**Task item**
Please copy out the full listing that follows exactly; no picture belongs in the copy.

==========

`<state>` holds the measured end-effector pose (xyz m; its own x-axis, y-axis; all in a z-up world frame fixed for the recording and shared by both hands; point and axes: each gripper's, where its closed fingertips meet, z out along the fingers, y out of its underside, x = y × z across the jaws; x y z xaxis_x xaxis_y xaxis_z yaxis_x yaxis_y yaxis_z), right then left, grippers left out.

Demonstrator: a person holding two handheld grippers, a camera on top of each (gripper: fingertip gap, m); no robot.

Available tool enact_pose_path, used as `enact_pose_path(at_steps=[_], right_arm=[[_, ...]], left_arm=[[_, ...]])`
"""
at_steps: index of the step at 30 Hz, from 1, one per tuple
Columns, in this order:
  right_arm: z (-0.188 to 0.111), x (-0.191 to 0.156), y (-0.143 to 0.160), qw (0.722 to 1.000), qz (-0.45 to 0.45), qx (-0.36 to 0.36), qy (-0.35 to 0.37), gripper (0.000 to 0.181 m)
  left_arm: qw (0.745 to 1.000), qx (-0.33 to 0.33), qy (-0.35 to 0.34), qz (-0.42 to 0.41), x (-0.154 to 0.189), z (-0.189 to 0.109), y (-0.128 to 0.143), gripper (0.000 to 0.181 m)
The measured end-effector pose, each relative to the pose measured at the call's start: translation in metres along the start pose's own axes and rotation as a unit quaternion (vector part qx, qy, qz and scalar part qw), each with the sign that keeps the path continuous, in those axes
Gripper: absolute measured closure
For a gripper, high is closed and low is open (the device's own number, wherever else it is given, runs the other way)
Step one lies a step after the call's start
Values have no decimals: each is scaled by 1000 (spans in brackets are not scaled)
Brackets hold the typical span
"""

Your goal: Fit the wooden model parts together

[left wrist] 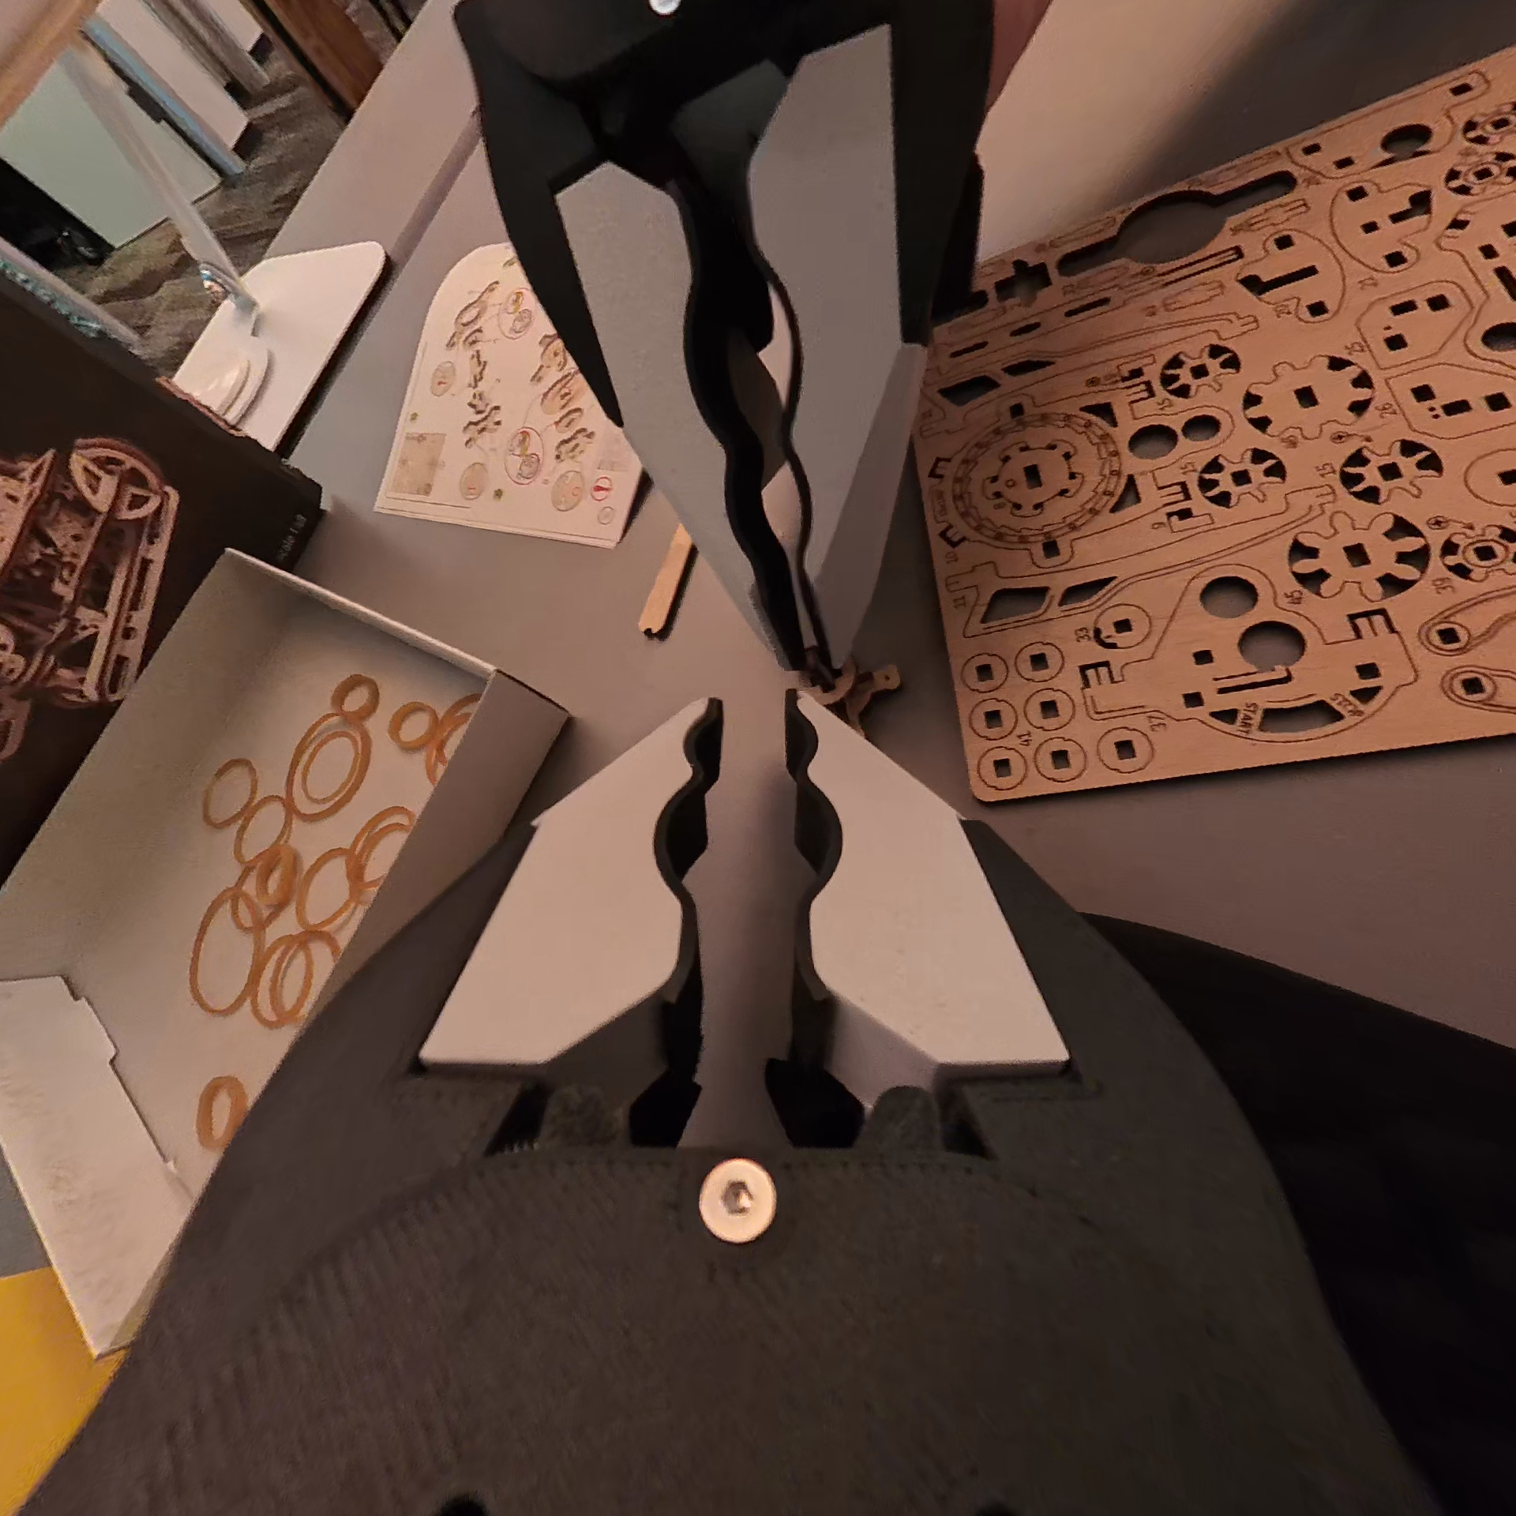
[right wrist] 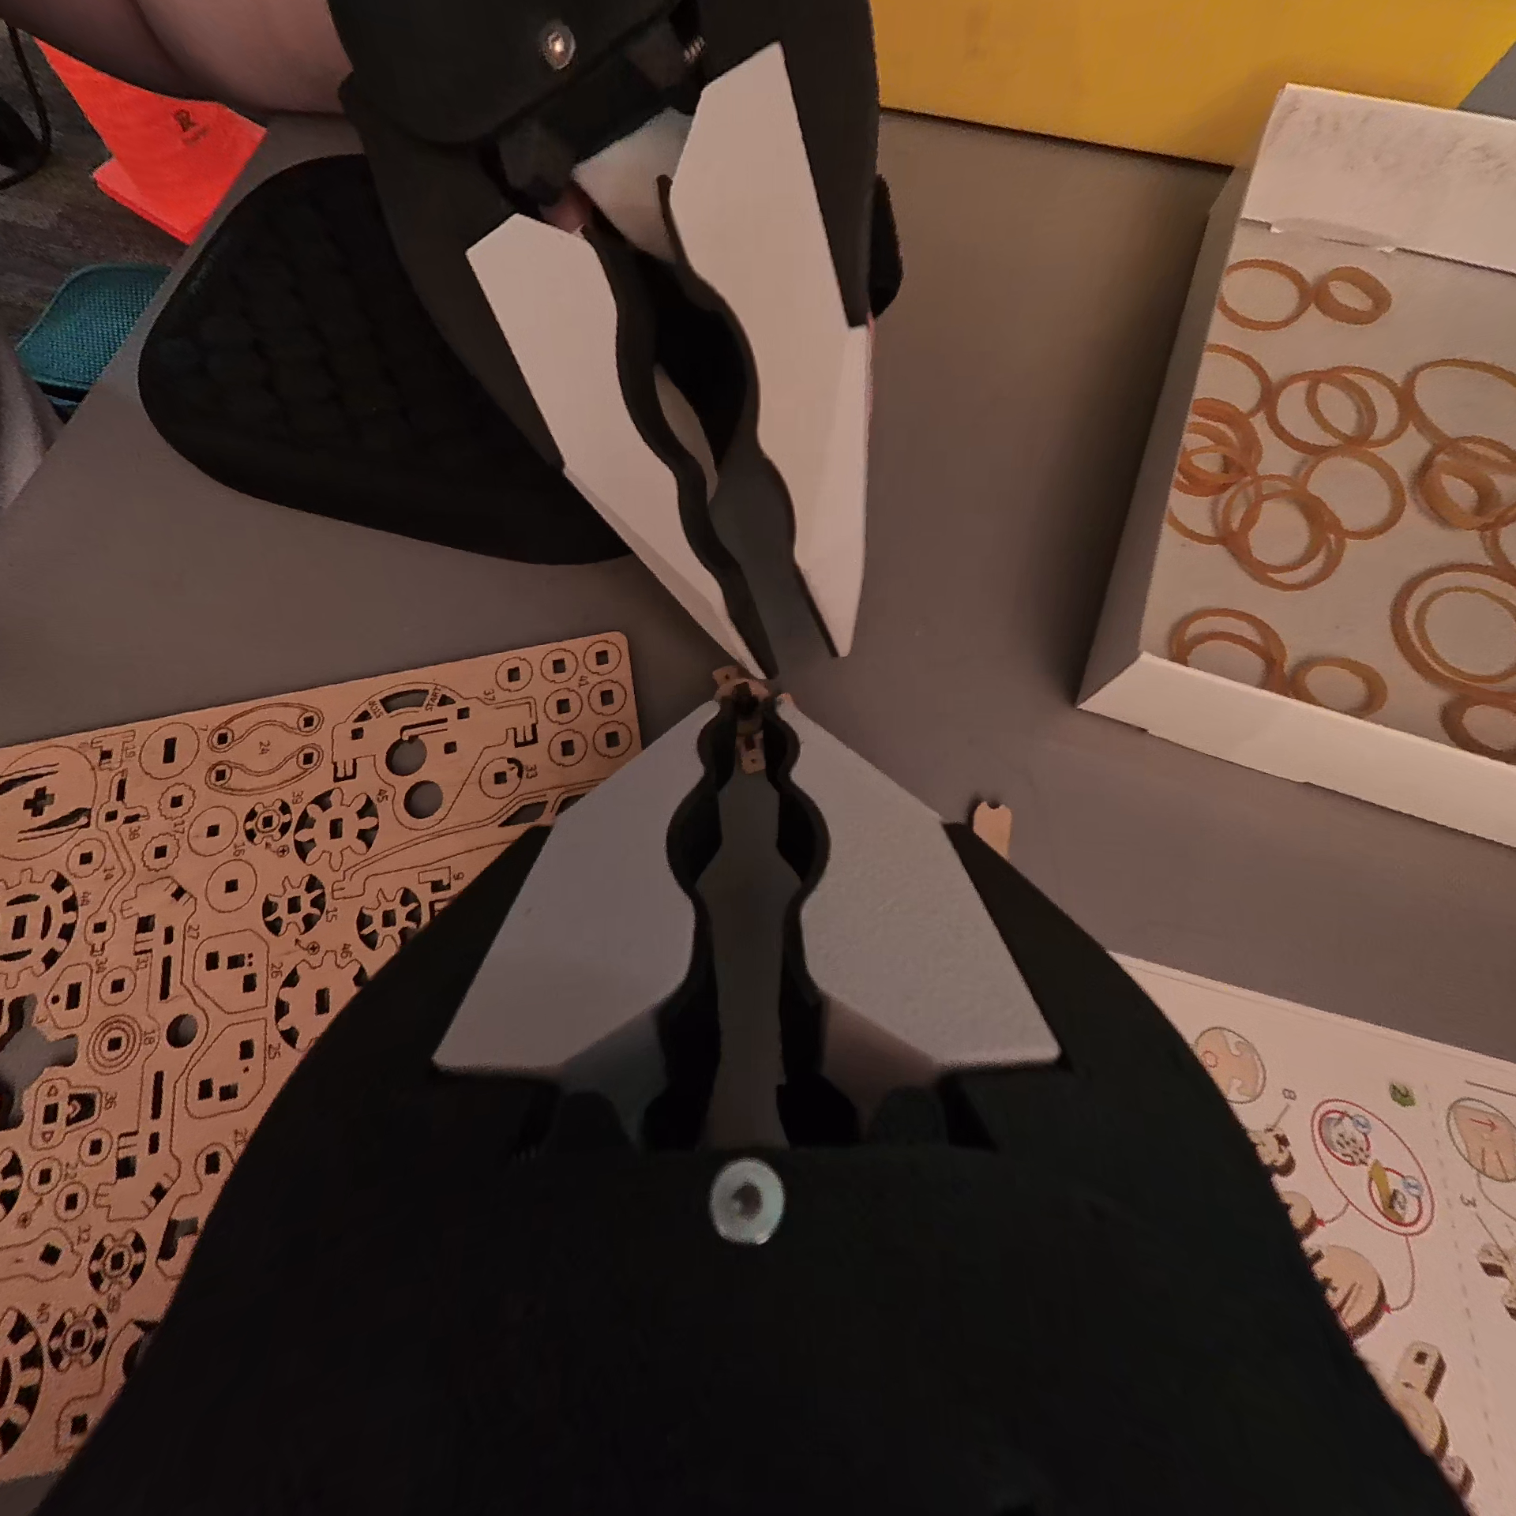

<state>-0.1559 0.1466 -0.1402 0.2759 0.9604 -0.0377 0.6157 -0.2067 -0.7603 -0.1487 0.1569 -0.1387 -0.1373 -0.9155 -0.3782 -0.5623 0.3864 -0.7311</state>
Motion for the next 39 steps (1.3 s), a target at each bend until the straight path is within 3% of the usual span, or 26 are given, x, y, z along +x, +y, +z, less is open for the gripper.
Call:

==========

**Solution to this exercise**
`<state>` holds the measured end-effector pose (xyz m; its own x-axis, y-axis; all in a z-up world frame fixed for the recording and shared by both hands; point and axes: each gripper's, where its closed fingertips meet, z out along the fingers, y out of its underside, x = y × z across the jaws; x y z xaxis_x xaxis_y xaxis_z yaxis_x yaxis_y yaxis_z), right then left, grippers left out.

Demonstrator: a person holding two handheld grippers, a camera on top of each (gripper: fingertip gap, m); no robot.

Available tool enact_pose_path, used as `enact_pose_path(at_steps=[_], right_arm=[[_, ...]], left_arm=[[_, ...]])`
"""
at_steps: index of the step at 30 Hz, from 1, one per tuple
Columns, in this order:
  right_arm: z (-0.188 to 0.111), x (-0.191 to 0.156), y (-0.143 to 0.160), qw (0.722 to 1.000), qz (-0.45 to 0.45), qx (-0.36 to 0.36), qy (-0.35 to 0.37), gripper (0.000 to 0.181 m)
  left_arm: qw (0.745 to 1.000), qx (-0.33 to 0.33), qy (-0.35 to 0.34), qz (-0.42 to 0.41), x (-0.154 to 0.189), z (-0.189 to 0.109), y (-0.128 to 0.143), gripper (0.000 to 0.181 m)
The measured end-effector pose, each relative to the pose measured at the call's start: translation in metres along the start pose's own axes and rotation as a unit quaternion (vector part qx, qy, qz and scalar part qw), each with the sign that keeps the path continuous, in those axes
Gripper: absolute measured closure
For a gripper, high is closed and low is open (the device's own number, wherever else it is given, runs the other way)
Step one lies a step after the call's start
Values have no decimals: each is scaled by 1000 (spans in brackets are not scaled)
Brackets hold the typical span
"""

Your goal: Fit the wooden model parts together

[left wrist] 
[right wrist] 

<state>-0.1559 0.1466 -0.1402 0.2759 0.9604 -0.0377 0.6157 -0.2067 -0.7603 -0.1487 0.1569 -0.1387 -0.1373 -0.9155 -0.3782 -0.5623 0.3864 -0.7311</state>
Motion for the next 39 steps (1.3 s), a target at each bend until the straight path is within 3% of the usual span, or 26 are given, x, y, z along +x, +y, +z, less is open for the gripper.
Call:

There is no more to the output, and the exercise is done.